La señora Clare sintió tensarse de irritación la piel de su rostro anguloso y reducirse su boca a una simple línea en un gesto de reproche. Con lo que comía aquel viejo no habría sobrevivido ni un cuco. ¡Ya podía ella, ya, cortar en trocitos la carne de buey, con los tobillos hinchados de tanto estar de pie! Y eso después de haberle limpiado el orinal, barrido las cenizas del hogar, planchado la camisa y rascado el estiércol de sus botas; sin olvidar el baño, hecho con el máximo cuidado para que no se agrietara la piel de crespón del hermano. Dado que el carácter de la señora Clare ya había perdido tiempo atrás cualquier asomo de dulzura, el hecho de que la piel de los brazos del hermano Francis no ostentase ni una sola de las manchas violáceas a las que era propenso era un testimonio de pura testarudez. A la señora Clare sólo le faltaba masticarle la comida, como una madre (o una abuela, que era lo que le correspondía por edad). Pero el hermano Francis no era hijo suyo.

La cerveza tampoco la había tocado. En otros tiempos habría repetido incluso dos veces de lo uno y de lo otro.

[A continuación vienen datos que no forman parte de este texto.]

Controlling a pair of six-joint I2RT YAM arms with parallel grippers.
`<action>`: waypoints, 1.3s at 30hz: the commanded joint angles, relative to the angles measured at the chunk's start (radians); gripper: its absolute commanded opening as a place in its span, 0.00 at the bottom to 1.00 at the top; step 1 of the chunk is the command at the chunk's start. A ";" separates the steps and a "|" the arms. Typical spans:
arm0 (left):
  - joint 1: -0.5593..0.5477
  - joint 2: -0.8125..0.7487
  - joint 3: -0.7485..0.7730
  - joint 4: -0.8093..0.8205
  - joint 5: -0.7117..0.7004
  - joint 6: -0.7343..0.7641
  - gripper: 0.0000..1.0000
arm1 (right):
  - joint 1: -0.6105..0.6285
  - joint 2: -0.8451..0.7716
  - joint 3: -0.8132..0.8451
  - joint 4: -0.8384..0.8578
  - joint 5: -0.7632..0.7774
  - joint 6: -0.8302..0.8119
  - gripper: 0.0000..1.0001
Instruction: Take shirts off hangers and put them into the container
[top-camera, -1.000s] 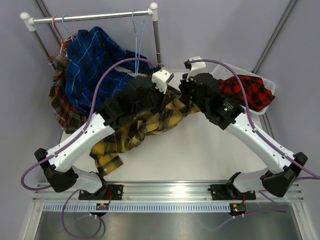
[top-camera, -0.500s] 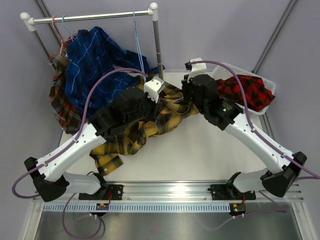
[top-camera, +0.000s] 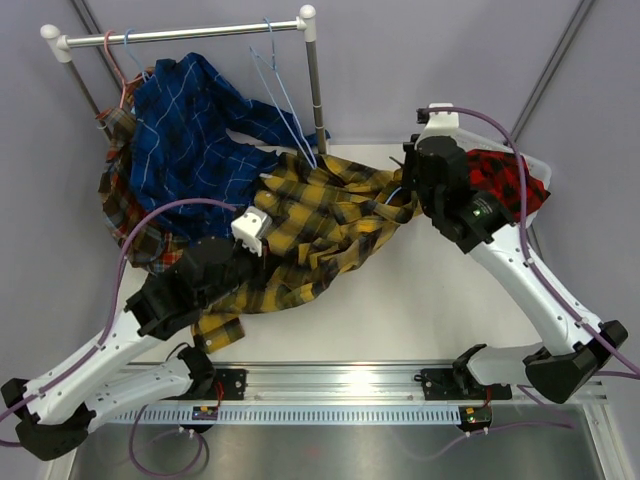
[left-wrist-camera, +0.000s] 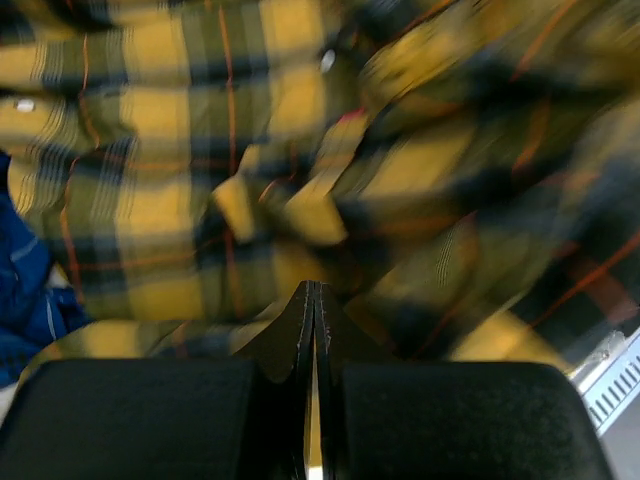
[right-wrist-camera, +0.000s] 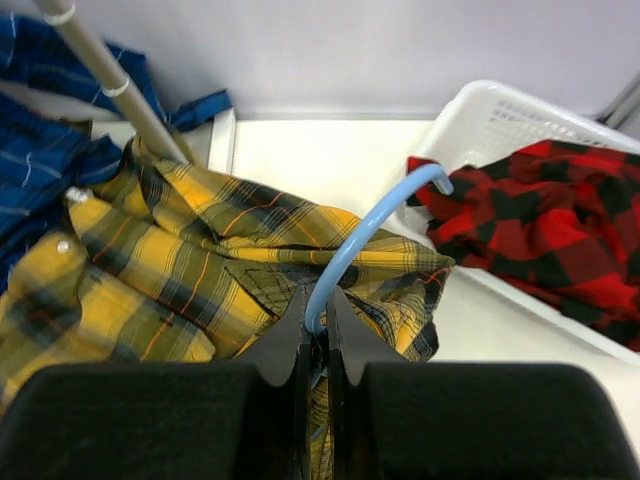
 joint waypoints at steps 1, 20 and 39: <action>0.002 -0.069 -0.065 0.016 -0.028 -0.057 0.00 | -0.009 -0.055 0.090 -0.015 0.084 -0.001 0.00; 0.002 0.337 0.494 0.083 0.173 -0.064 0.93 | 0.013 -0.098 -0.077 0.148 -0.167 -0.051 0.00; 0.122 0.446 0.490 0.008 0.788 0.548 0.86 | 0.022 -0.135 -0.116 0.185 -0.417 -0.220 0.00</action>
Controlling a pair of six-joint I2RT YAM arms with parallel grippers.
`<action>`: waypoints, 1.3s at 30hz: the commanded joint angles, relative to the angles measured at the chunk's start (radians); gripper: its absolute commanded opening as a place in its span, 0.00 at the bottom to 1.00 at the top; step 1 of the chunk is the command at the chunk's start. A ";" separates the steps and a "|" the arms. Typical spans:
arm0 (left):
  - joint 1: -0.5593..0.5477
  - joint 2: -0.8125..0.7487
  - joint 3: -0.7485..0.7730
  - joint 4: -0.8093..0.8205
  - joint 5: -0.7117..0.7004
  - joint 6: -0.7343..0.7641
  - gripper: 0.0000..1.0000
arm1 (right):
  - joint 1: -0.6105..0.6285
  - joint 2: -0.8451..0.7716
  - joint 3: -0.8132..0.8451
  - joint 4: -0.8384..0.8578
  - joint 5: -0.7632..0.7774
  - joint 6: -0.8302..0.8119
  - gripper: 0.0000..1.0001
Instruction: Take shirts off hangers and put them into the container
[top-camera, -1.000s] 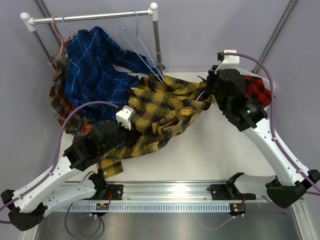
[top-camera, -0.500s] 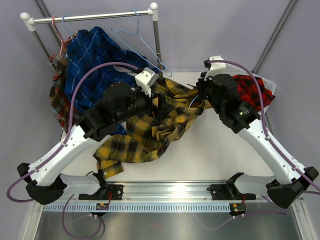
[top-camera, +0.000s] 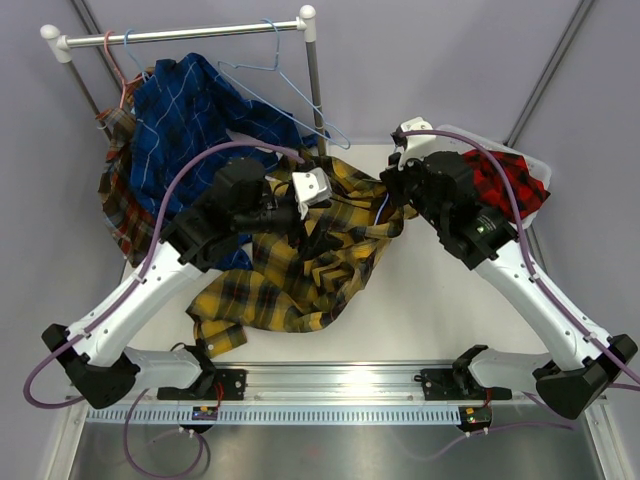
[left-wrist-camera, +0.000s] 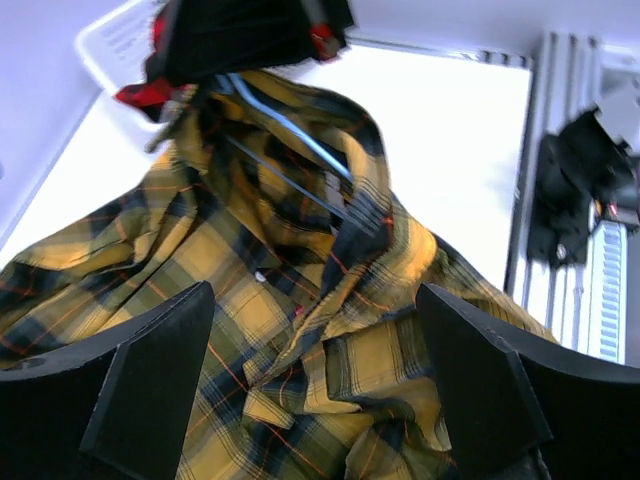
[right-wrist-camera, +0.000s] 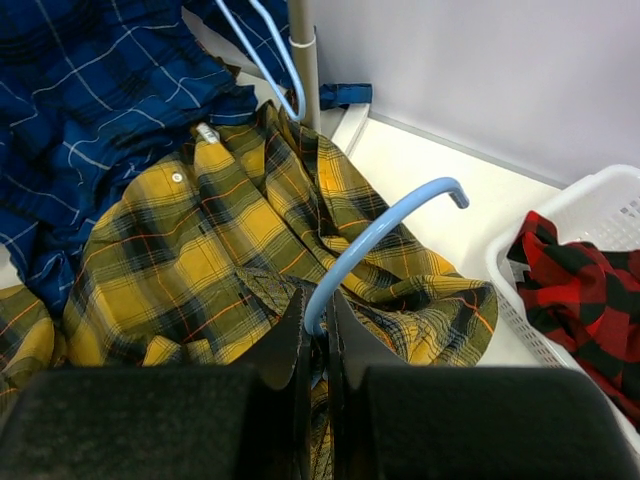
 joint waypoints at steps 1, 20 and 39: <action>0.006 0.010 0.000 -0.026 0.163 0.086 0.86 | 0.012 -0.043 0.013 0.073 -0.050 -0.028 0.00; 0.006 0.143 0.011 -0.041 0.244 0.026 0.06 | 0.010 -0.034 0.023 0.076 -0.017 -0.031 0.00; 0.006 -0.213 -0.109 -0.121 0.141 -0.031 0.00 | -0.026 0.127 0.259 -0.176 0.526 0.164 0.00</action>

La señora Clare le miró asombrada. Nunca dejaba de sorprenderle, como si en algún sitio, dentro de las mejillas arrugadas y de los ojos hundidos que escrutaban sin descanso la penumbra circunstante, pudiera hallar agazapado al hombre vital de antaño.

—¿Llamo a alguno de vuestros novicios para que os lea?

Ella nunca había aprendido a leer. «¿De qué le sirven las letras a una criada?» Era lo que decía el hermano Francis siempre que se lo comentaba, acompañando su respuesta con una mirada de incomprensión que no era crueldad, sino perplejidad sincera, como si le sorprendiese lo inoportuno de la solicitud.

Esta vez no respondió. Se limitó a encogerse tiritando bajo su manta de lana.

—¿Tenéis frío? ¿Pongo más turba en el fuego?

El hermano Francis cerró sus ojos acuosos, y al sacudir la cabeza le recordó una tortuga metida en su concha.

—Saldría más humo —dijo—, y el humo me da tos.